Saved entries

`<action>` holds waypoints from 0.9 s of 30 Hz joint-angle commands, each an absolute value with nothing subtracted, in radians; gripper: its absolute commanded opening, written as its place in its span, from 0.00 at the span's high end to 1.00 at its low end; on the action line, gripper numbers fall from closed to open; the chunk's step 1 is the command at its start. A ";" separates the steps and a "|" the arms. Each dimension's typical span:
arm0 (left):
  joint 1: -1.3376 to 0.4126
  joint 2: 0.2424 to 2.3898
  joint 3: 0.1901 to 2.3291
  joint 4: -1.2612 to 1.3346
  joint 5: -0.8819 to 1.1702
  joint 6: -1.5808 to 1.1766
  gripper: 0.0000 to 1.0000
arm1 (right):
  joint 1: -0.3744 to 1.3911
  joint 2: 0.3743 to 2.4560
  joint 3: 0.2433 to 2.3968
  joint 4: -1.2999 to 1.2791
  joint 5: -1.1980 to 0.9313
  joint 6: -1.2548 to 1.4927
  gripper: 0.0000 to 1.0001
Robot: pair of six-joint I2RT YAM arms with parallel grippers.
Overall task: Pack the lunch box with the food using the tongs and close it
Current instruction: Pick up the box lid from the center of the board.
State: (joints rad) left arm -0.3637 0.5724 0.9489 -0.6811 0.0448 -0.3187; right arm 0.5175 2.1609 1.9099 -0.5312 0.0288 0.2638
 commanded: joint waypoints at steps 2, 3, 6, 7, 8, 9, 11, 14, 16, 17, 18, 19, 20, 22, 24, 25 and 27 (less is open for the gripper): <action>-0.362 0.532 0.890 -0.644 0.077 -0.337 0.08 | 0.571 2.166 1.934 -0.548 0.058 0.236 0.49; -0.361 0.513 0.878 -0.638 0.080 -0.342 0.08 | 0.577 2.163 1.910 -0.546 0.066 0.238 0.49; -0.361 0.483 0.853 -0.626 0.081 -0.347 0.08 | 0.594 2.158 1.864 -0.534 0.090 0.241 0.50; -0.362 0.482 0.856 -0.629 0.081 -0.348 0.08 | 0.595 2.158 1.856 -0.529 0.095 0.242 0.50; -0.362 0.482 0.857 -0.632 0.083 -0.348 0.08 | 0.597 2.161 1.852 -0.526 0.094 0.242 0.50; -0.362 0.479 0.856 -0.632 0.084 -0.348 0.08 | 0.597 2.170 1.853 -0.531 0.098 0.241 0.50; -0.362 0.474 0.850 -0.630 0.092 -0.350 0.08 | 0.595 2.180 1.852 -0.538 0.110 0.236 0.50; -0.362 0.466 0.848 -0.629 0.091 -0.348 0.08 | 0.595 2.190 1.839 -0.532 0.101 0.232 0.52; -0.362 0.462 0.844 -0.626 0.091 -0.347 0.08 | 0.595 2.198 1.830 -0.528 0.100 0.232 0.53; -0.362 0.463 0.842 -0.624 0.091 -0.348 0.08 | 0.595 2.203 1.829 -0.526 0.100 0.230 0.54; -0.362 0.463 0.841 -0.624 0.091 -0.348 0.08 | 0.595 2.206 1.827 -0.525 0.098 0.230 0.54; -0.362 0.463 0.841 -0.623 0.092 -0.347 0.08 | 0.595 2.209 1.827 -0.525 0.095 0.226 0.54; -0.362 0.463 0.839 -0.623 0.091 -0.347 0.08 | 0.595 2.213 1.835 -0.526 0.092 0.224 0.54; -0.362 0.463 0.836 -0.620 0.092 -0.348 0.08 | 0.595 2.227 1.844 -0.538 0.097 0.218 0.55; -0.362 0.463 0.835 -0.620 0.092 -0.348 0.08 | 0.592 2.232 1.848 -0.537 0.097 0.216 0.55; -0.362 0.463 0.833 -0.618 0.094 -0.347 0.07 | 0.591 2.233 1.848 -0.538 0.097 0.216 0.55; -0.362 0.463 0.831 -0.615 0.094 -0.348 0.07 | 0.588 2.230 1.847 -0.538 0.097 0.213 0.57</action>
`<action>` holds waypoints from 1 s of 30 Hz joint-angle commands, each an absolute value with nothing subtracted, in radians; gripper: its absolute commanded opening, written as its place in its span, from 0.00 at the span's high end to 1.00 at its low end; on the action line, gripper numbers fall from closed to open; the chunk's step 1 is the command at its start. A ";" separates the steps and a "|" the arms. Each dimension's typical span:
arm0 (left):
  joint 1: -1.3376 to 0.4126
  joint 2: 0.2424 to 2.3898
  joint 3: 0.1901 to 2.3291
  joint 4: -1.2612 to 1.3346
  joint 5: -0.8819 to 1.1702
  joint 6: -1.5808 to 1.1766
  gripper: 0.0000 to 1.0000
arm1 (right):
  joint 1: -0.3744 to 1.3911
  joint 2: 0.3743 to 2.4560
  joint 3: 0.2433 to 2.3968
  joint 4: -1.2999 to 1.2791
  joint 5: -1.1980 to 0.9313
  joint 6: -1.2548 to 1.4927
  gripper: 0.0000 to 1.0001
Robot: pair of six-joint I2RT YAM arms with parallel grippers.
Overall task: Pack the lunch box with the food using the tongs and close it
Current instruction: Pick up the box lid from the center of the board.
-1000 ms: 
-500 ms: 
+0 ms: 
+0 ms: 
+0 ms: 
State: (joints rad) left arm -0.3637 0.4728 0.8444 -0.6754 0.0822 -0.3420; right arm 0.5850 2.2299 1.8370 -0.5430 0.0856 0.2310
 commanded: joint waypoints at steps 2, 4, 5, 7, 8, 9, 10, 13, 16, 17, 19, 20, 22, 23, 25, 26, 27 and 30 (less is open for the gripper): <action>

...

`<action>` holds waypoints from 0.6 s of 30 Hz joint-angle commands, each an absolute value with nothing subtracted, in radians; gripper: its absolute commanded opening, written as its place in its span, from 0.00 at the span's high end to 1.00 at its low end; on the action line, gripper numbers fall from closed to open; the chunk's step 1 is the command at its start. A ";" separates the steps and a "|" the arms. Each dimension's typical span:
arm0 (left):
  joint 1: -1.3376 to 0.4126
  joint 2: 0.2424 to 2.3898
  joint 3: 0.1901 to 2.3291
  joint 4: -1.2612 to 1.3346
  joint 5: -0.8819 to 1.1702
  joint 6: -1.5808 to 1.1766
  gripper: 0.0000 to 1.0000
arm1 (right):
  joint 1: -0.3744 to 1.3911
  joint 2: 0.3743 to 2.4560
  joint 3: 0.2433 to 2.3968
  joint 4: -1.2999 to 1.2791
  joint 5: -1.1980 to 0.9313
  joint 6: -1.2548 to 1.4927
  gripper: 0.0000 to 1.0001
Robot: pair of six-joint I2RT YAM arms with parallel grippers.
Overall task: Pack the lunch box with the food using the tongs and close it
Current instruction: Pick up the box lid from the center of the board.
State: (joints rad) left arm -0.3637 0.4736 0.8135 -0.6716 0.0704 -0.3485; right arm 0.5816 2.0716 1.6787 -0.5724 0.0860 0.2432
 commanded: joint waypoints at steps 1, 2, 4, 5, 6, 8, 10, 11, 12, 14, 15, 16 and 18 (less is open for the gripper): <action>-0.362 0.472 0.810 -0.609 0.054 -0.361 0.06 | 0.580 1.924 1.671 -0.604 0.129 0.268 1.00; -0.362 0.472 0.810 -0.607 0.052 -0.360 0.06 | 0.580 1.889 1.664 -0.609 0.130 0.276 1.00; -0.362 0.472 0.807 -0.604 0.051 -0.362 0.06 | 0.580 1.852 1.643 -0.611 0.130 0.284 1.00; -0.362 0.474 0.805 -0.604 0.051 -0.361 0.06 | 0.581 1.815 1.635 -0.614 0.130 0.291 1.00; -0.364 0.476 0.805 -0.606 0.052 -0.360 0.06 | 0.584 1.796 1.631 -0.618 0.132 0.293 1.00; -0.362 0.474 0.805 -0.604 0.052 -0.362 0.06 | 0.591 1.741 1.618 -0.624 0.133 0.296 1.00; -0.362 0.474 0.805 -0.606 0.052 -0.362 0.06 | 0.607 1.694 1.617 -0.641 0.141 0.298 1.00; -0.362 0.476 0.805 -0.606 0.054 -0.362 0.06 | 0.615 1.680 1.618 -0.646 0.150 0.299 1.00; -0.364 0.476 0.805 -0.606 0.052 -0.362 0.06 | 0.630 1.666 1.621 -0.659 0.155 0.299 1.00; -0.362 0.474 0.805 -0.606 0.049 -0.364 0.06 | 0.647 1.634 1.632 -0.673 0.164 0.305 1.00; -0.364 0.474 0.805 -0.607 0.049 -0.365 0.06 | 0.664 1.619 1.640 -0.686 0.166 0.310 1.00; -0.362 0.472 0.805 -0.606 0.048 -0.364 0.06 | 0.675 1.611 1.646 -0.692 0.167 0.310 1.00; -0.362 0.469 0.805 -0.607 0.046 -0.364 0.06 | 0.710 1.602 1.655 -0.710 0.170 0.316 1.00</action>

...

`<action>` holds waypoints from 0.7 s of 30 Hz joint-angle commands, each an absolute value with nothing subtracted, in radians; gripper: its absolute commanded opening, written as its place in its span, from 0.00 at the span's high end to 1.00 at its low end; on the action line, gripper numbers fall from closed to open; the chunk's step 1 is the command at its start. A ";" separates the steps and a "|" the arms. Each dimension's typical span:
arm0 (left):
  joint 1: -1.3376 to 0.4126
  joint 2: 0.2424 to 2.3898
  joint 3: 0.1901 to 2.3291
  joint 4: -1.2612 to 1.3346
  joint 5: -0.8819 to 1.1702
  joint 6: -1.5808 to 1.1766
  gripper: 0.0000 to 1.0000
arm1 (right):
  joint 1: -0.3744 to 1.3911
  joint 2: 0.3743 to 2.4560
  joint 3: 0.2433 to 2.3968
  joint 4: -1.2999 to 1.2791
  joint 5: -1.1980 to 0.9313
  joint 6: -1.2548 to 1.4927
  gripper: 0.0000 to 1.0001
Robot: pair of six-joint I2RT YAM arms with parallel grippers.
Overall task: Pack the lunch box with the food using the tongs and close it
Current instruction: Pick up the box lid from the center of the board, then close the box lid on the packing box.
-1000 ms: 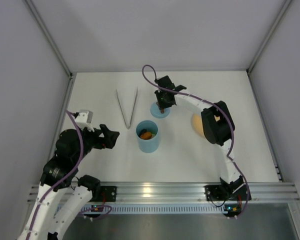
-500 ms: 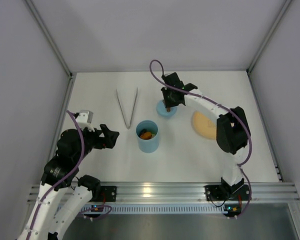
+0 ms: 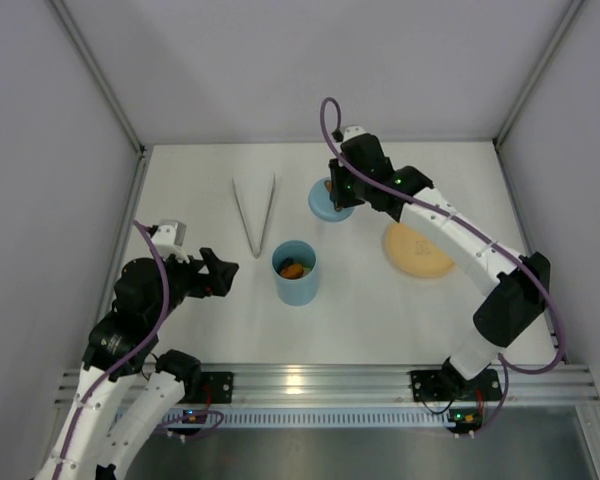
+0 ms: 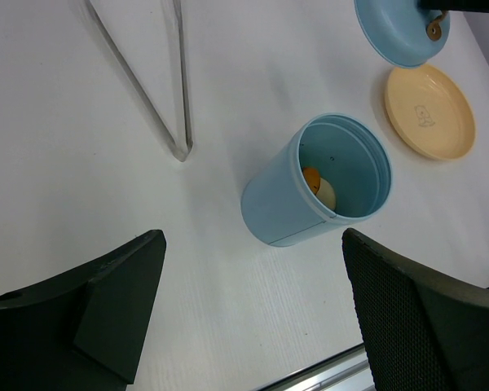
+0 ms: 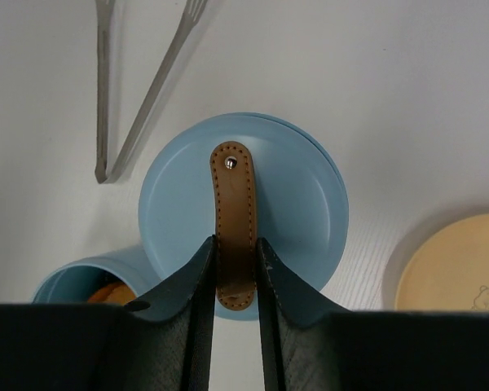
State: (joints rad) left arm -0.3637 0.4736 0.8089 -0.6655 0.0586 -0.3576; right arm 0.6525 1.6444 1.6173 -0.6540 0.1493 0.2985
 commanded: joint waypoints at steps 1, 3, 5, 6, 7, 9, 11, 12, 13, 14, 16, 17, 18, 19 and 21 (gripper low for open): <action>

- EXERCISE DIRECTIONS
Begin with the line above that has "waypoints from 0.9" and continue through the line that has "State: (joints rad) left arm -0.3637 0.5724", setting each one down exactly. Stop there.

- RESULT OF THE EXERCISE
`<action>` holds waypoints from 0.9 s of 30 Hz joint-angle commands, each an absolute value with nothing subtracted, in radians; gripper: its absolute commanded opening, written as its place in its span, from 0.00 at the span's high end to 1.00 at its low end; on the action line, gripper numbers fall from closed to open; the chunk's step 1 is the command at its start. A ";" separates the steps and a "|" the arms. Each dimension's typical span:
arm0 (left):
  joint 1: -1.3376 to 0.4126
  joint 2: 0.2424 to 2.3898
  joint 3: 0.1901 to 2.3291
  joint 4: -1.2612 to 1.3346
  joint 5: -0.8819 to 1.1702
  joint 6: -1.5808 to 1.1766
  gripper: 0.0000 to 1.0000
arm1 (right):
  joint 1: -0.3744 to 1.3911
  joint 2: 0.3743 to 2.4560
  joint 3: 0.2433 to 2.3968
  joint 4: -1.2999 to 1.2791
  joint 5: -1.1980 to 0.9313
  joint 6: -1.2548 to 1.4927
  gripper: 0.0000 to 1.0001
Robot: pair of six-joint I2RT YAM arms with parallel grippers.
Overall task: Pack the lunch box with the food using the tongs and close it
Current instruction: Pick up the box lid from the center of the board.
State: (joints rad) left arm -0.3637 0.5724 0.9489 -0.6811 0.0448 -0.3187; right arm 0.5175 2.1609 1.9099 -0.5312 0.0288 0.2638

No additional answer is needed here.